Data excerpt –
────
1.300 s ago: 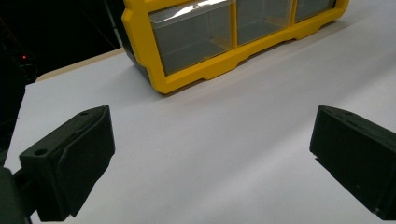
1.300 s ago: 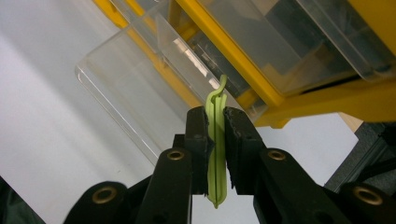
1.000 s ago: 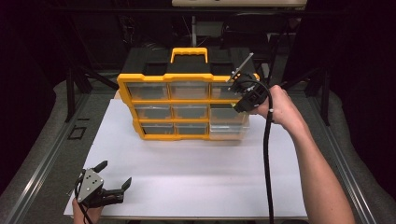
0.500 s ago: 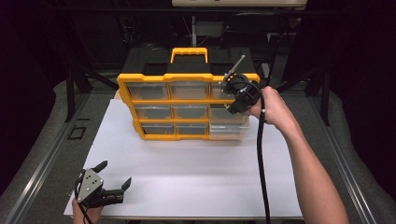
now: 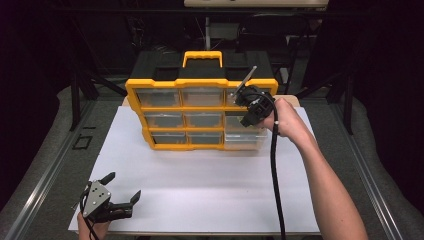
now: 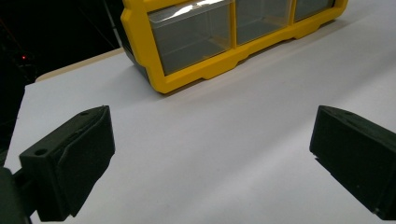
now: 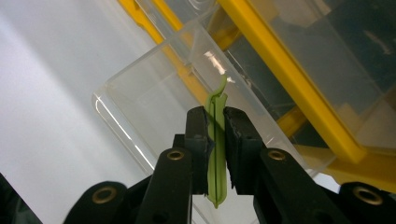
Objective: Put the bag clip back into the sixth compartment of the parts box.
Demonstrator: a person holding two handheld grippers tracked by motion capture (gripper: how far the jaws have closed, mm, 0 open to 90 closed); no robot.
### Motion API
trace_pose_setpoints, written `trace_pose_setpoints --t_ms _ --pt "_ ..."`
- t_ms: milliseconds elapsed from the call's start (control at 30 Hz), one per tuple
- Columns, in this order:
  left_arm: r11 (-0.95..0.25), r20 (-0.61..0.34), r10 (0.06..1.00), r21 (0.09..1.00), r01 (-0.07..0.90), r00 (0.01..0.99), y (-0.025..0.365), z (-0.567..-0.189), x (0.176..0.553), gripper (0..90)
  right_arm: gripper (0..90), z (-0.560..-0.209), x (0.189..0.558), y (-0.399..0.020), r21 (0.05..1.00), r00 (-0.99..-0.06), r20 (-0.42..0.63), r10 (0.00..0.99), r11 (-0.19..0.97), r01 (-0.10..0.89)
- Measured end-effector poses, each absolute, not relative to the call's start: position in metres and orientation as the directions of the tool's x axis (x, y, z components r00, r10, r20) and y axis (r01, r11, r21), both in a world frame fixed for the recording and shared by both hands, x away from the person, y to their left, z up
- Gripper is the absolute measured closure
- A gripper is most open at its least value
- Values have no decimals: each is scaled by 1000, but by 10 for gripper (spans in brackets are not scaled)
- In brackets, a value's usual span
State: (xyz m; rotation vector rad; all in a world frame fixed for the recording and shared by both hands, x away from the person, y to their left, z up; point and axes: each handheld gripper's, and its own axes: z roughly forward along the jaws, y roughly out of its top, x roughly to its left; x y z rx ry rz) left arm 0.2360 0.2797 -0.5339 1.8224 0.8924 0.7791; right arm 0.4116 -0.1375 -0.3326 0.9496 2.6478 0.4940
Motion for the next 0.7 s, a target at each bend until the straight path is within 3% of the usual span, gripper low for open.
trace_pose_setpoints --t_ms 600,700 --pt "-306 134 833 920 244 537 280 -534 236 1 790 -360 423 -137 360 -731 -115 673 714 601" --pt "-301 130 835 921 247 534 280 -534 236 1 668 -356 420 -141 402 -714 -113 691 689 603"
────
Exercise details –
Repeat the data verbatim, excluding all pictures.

Answer for this exercise –
1.300 s ago: 
1.300 s ago: 
1.000 s ago: 
0.500 s ago: 
now: 
now: 
now: 
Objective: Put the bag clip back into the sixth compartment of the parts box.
Demonstrator: a person holding two handheld grippers tracked by motion capture (gripper: how far the jaws have closed, mm, 0 open to 90 closed); no robot.
### Motion API
trace_pose_setpoints, written `trace_pose_setpoints --t_ms _ --pt "_ ..."`
- t_ms: milliseconds elapsed from the call's start (control at 30 Hz), one per tuple
- Columns, in this order:
  left_arm: r11 (-0.95..0.25), r20 (-0.61..0.34), r10 (0.06..1.00), r21 (0.09..1.00), r01 (-0.07..0.90), r00 (0.01..0.99), y (-0.025..0.365), z (-0.567..-0.189), x (0.176..0.553), gripper (0..90)
  right_arm: gripper (0..90), z (-0.560..-0.209), x (0.189..0.558), y (-0.399..0.020), r21 (0.05..1.00), r00 (-0.99..-0.06), r20 (-0.42..0.63), r10 (0.00..0.99), r11 (-0.19..0.97), r01 (-0.10..0.89)
- Measured end-effector poses, each absolute, not relative to the call's start: position in metres and orientation as the directions of the tool's x axis (x, y, z components r00, r10, r20) and y axis (r01, r11, r21), both in a world frame fixed for the recording and shared by both hands, x away from the person, y to their left, z up
- Gripper is the absolute measured closure
- A gripper is most open at its least value
- Values have no decimals: each is scaled by 1000, but by 10 for gripper (spans in brackets are not scaled)
- In brackets, a value's usual span
State: (xyz m; rotation vector rad; all in a world frame fixed for the recording and shared by both hands, x away from the person, y to their left, z up; point and axes: each handheld gripper's, and its own axes: z roughly forward along the jaws, y roughly out of its top, x roughly to its left; x y z rx ry rz) left arm 0.2360 0.2797 -0.5339 1.8224 0.8924 0.7791; right arm 0.4116 -0.1375 -0.3326 0.9496 2.6478 0.4940
Motion for the next 0.7 s, a target at each bend until the straight path is within 3% of the usual span, gripper low for open.
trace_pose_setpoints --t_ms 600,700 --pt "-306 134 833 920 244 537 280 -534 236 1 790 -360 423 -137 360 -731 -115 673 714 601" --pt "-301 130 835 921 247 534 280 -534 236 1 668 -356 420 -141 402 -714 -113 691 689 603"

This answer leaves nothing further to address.